1. Dillon Maples might be the reliever that most Cub fans know about in the minor-league system. He got off to a bit of a rough start this year at AAA Iowa but has been pitching well since the second week of the season. His K rate is astronomical at over 20 per nine innings. Still, when the time has came to bring up a pitcher to Chicago, Maples has been bypassed five times already as he continues to try to cut down on his walks. He’s walked 6 in 10 appearances. At some point this year, he’s going to get another crack at the majors.
2. Randy Rosario – What I liked about the Rosario signing this winter was that he was young, 23, had some MLB experience, and was a left-hander. The Cubs have kept him down at AAA Iowa, and, over the past six weeks, he has yet to allow run. He is also missing some bats as he’s struck out 10 in 15 innings and his batting average against is a minuscule .173.
3. Dakota Mekkes – If there was any prospect that could skip AAA and go to the majors from AA, it would be Mekkes – although I doubt that happens. However, Dakota has just been dominating AA. And like Myrtle Beach last year, Mekkes has not allowed a run in his 13.1 innings in 10 games.
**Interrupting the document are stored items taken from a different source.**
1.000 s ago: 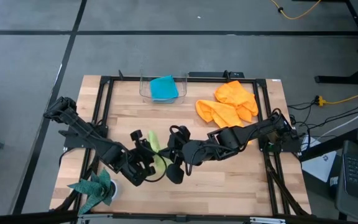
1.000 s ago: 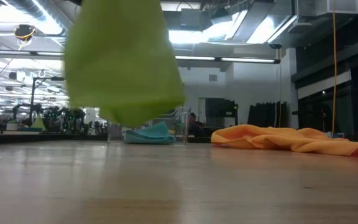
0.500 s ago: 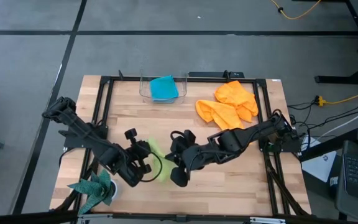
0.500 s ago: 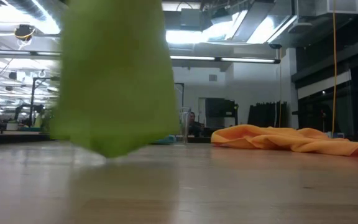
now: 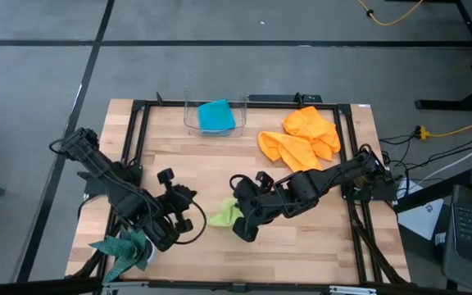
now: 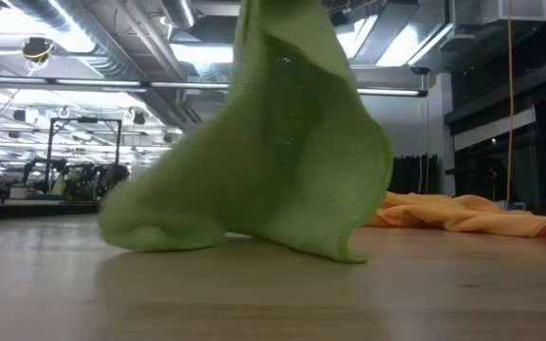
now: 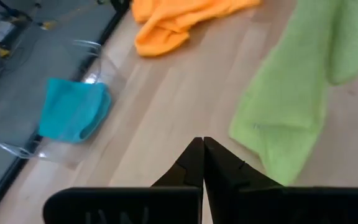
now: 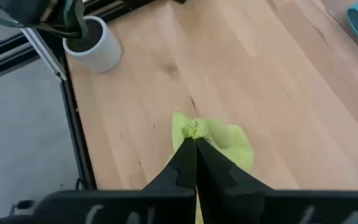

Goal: Fold microfiber towels
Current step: Fold the green microfiber cloth

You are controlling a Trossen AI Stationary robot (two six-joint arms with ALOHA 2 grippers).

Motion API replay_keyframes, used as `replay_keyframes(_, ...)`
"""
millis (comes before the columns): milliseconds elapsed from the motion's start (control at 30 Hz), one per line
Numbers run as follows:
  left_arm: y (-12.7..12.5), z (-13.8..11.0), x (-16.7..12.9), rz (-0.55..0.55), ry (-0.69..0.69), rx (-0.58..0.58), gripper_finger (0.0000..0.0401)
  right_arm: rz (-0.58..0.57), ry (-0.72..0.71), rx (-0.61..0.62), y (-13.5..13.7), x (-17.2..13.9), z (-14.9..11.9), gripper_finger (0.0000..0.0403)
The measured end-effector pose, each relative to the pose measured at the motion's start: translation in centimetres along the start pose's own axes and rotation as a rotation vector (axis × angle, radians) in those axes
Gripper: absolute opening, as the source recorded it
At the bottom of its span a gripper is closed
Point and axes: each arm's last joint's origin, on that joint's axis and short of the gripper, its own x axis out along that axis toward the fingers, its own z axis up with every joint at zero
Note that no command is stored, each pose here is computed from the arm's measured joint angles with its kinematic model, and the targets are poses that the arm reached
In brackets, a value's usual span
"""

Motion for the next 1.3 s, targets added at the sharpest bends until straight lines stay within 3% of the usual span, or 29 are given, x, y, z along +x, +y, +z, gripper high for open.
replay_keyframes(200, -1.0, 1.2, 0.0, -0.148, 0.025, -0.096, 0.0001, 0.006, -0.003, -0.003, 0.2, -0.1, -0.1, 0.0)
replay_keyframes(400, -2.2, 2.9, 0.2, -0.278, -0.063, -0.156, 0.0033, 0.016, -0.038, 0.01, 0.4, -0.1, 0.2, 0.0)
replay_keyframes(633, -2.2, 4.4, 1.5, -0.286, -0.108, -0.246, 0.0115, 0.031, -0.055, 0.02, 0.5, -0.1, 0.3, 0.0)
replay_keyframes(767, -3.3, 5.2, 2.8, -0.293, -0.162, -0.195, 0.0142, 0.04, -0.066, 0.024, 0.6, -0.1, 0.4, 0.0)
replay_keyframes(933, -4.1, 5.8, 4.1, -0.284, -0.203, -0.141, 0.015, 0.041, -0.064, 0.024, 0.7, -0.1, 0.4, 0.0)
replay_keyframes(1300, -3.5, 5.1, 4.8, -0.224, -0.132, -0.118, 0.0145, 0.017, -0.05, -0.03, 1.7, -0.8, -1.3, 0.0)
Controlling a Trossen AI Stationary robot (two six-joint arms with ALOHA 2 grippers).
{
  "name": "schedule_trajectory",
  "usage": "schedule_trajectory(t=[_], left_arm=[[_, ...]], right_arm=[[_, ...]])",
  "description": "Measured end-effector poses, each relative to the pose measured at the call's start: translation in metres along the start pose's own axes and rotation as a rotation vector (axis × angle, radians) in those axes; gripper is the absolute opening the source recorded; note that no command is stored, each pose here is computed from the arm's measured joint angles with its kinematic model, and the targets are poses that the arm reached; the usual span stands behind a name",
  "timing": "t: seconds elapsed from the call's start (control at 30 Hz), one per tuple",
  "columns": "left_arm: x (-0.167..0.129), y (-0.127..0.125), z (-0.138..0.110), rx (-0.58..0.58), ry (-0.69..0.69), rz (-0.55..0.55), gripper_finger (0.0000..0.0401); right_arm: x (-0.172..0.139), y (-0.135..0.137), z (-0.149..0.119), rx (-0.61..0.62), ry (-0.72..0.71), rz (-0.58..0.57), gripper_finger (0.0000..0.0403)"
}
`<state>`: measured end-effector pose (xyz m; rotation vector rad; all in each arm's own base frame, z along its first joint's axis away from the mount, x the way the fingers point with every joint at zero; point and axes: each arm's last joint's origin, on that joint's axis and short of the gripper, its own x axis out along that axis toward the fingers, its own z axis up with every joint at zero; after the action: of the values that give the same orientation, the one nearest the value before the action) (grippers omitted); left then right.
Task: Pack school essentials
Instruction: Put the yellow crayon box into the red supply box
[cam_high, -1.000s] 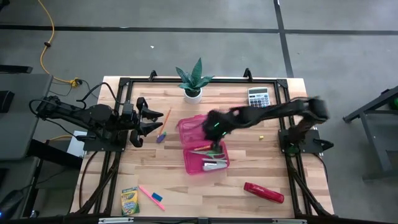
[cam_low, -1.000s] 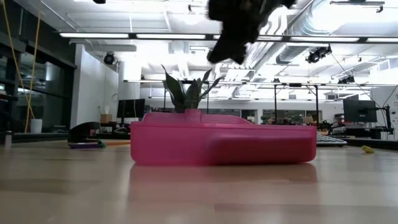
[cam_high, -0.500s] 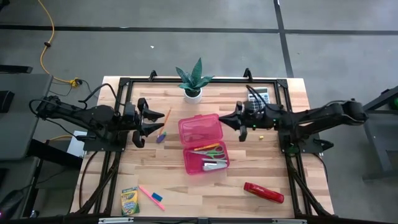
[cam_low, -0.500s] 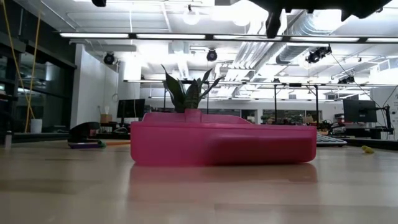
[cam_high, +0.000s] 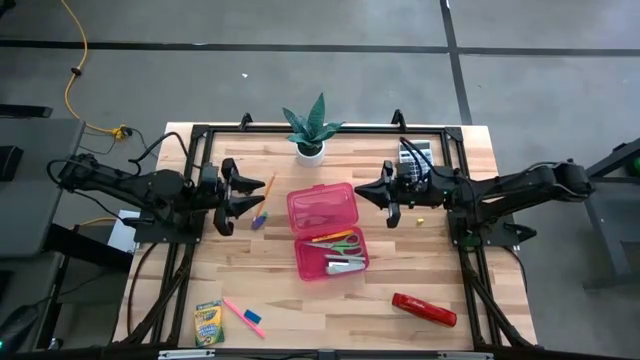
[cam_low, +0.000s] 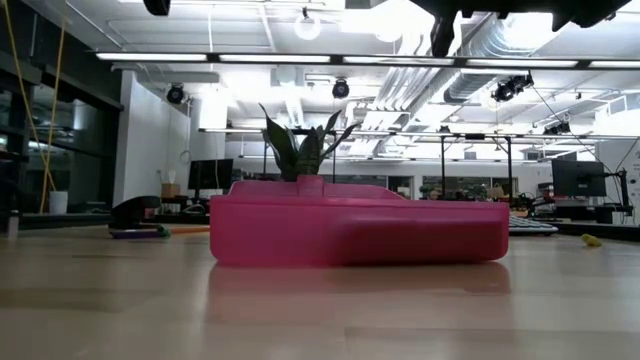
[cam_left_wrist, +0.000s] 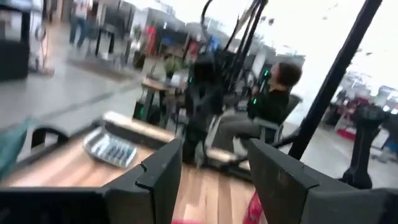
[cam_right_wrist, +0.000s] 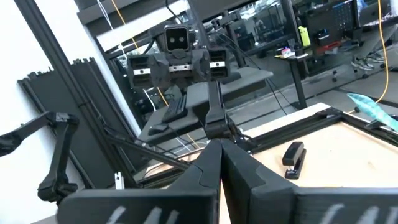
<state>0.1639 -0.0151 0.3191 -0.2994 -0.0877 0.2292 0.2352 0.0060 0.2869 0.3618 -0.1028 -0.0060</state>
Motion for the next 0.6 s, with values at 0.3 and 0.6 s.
schedule_trajectory(t=[0.3,0.6], left_arm=[[0.015,-0.035,-0.033,-0.096,0.654,-0.145,0.0186],[-0.014,-0.098,-0.128,-0.004,1.316,-0.185,0.0196]], right_arm=[[0.000,-0.001,-0.002,-0.003,0.021,-0.009,0.0000],[-0.001,-0.005,-0.010,-0.008,0.100,-0.062,0.0000]])
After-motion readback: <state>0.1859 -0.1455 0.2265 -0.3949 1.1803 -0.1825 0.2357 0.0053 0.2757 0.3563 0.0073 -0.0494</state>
That include Includes Tuesday night’s extra innings save where he began the inning with a man on second base. His walk rate is a little better this year, but, like Maples, Mekkes still has room to improve. But to be frank, I don’t think there’s much left for him to do at AA. He should be in Des Moines and soon.
4. Jhon Romero – As the season goes on, Romero’s two pitch mix, a 93 to 95 mile an hour fastball and a sharp breaking curve, seem to be improving in Myrtle Beach. When I first saw him at South Bend last year, I wondered what he was doing there as he baffled Midwest League hitters. What I like about Romero is that he gets some ugly swings as batters just can’t time him up, especially on the curve ball. I don’t think he’s long for Myrtle Beach either.
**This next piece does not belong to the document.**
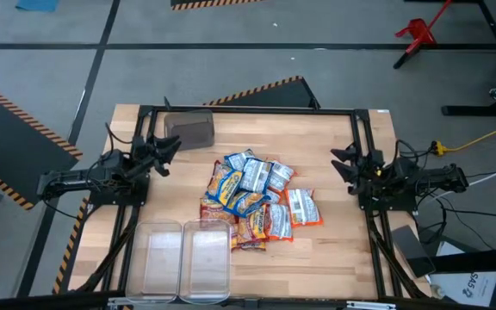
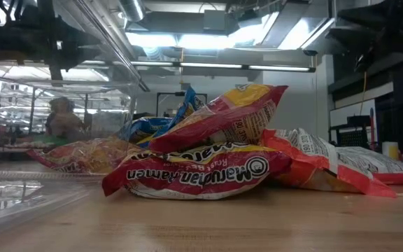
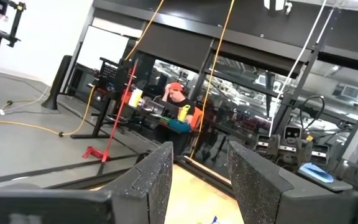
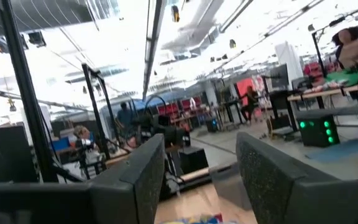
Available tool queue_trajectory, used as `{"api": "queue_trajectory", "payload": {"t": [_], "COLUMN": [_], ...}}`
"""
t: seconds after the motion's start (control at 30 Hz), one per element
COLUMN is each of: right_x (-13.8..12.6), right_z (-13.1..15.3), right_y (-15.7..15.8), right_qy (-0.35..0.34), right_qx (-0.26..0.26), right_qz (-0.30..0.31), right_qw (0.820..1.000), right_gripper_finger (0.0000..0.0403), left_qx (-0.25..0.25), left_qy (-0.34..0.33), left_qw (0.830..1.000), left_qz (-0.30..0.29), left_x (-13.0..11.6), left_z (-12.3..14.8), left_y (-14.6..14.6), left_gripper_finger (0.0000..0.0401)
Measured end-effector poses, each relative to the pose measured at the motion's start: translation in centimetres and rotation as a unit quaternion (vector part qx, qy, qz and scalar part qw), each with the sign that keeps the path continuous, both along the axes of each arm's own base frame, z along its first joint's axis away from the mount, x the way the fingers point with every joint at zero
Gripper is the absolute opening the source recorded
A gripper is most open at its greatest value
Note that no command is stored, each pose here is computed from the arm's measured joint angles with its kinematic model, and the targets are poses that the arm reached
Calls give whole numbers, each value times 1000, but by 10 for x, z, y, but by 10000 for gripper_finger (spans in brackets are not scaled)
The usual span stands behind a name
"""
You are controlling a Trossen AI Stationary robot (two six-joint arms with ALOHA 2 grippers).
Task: Sort Maruchan noodles
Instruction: Put the blue noodle pack into the black bin
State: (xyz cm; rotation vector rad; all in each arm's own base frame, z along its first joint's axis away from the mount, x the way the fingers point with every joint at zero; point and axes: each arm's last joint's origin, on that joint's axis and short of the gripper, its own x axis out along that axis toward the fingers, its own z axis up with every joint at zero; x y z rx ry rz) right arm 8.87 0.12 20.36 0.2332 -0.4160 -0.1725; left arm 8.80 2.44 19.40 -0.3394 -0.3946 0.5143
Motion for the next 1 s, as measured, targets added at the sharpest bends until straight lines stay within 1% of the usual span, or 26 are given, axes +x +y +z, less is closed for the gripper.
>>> {"api": "queue_trajectory", "payload": {"t": [0.33,0.4,0.5,0.53,0.73,0.87,0.93,1.0], "right_x": [-2,-2,-2,-2,-1,0,-1,-1], "right_z": [3,3,3,2,-1,-3,-3,-2], "right_y": [0,-1,-3,-3,-5,-5,-5,-5], "right_qy": [-19,-16,-12,-10,8,20,20,22], "right_qx": [5,7,10,13,24,21,20,17], "right_qz": [-3,-17,-45,-53,-85,-85,-87,-98], "right_qw": [1000,1000,999,998,996,996,996,995], "right_gripper_finger": [186,186,186,186,186,187,194,210], "left_qx": [0,-2,-13,-17,-22,-14,-2,7], "left_qy": [-1,-5,-15,-20,-34,-47,-47,-50], "left_qw": [1000,1000,999,999,999,999,999,999], "left_qz": [2,9,38,40,31,19,8,-4], "left_x": [0,-1,-2,-2,-3,-5,-6,-7], "left_z": [0,1,2,2,5,14,18,23], "left_y": [0,0,2,2,2,1,0,-1], "left_gripper_finger": [147,147,147,147,147,151,159,170]}}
5. Bailey Clark has already been promoted once, and at the rate he’s going in Myrtle Beach, he’s not gonna be there long either. Last year, Maples went from Myrtle Beach to the majors. I think Clark could come close to moving three levels this year. But first, he’s got to continue what he’s doing well. He’s using a mid 90s to upper 90s fastball in combination with a hard biting slider that he’s able to command. Right now, between the two levels this year, he has a 1.17 ERA with 28 Ks in 23 IP. The big stat no one is talking about is he is averaging almost 5 ground outs for every fly ball/pop up – an astonishing rate. If he can continue to do that, he should be in Tennessee by mid June. However, the key will be to take it one level at a time.
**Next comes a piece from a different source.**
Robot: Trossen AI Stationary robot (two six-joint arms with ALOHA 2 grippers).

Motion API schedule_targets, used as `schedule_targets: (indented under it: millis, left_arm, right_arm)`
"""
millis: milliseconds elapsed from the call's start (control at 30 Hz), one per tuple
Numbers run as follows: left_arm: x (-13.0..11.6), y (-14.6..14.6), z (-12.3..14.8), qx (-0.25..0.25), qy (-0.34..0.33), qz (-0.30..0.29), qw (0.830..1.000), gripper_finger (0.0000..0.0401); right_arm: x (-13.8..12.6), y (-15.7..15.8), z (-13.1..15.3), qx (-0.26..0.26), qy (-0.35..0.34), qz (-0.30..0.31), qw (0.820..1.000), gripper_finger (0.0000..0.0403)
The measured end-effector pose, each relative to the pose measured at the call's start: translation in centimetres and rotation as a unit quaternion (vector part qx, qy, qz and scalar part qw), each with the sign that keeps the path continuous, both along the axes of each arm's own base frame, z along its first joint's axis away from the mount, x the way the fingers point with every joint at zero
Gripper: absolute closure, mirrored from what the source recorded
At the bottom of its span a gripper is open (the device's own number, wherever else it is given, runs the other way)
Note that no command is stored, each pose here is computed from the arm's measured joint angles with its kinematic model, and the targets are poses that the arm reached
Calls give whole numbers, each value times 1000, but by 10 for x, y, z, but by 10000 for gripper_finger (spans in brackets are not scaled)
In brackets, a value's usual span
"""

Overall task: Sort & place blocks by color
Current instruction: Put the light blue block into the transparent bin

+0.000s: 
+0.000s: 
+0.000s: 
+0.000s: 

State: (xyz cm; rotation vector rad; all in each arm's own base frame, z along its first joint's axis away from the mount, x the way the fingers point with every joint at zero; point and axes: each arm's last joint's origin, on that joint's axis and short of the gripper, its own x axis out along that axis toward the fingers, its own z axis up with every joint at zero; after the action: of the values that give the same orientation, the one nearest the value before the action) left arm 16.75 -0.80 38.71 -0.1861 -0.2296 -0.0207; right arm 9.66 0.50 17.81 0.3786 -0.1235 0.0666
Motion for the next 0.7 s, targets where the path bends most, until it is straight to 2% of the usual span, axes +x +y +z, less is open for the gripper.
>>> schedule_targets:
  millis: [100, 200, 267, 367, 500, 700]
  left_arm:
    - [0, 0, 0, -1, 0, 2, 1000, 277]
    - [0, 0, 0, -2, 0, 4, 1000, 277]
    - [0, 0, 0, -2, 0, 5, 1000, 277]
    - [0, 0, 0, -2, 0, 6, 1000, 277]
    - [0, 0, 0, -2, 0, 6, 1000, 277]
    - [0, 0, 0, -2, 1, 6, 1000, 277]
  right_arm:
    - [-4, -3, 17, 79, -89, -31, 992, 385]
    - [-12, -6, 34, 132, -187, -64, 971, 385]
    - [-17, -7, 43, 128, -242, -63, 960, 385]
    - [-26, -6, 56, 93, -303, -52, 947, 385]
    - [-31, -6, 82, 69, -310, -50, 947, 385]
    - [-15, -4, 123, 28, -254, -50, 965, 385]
6. Tyler Peyton – I really liked and enjoyed the progress I saw in him last summer in a relief role in South Bend as he was one of the best relievers in the system in August with a 1.29 ERA. He’s doing pretty much the same thing this year at Myrtle Beach and he’s even moved into the closer role a few times. I don’t know if he’s going to move up this year, but I like what I’m seeing as he continues to flash a 93 to 95 mile an hour fastball with a nice curve and change.
I’m not really surprised these guys above are doing well. I am surprised that they are so dominant to begin the season. As it warms up, things could change a little bit over the next 4 to 6 weeks, but I think their ability to throw strikes is paramount to their success.
I would also have included Rollie Lacy of South Bend on this list. However, he now has a rotation spot in South Bend replacing Jose Albertos. Still, I don’t know if Lacy will do that permanently or for the time being.
Brendan King has only just begun to pitch at South Bend. King pitched well as a starter last year for Mesa. The 2017 draft pick out of Holy Cross has done very well in relief at South Bend. I don’t know if he’s going to get a chance to start, but I would be interested to see how he would do in that role, too. He usually is the upper 80s with his fastball to go along with a curve that he control and throw at will. With his command and a plus curve, he should do well at this level and high A.
There could be other relievers who will pop in the next month from the bullpen. One never knows who is coming and when.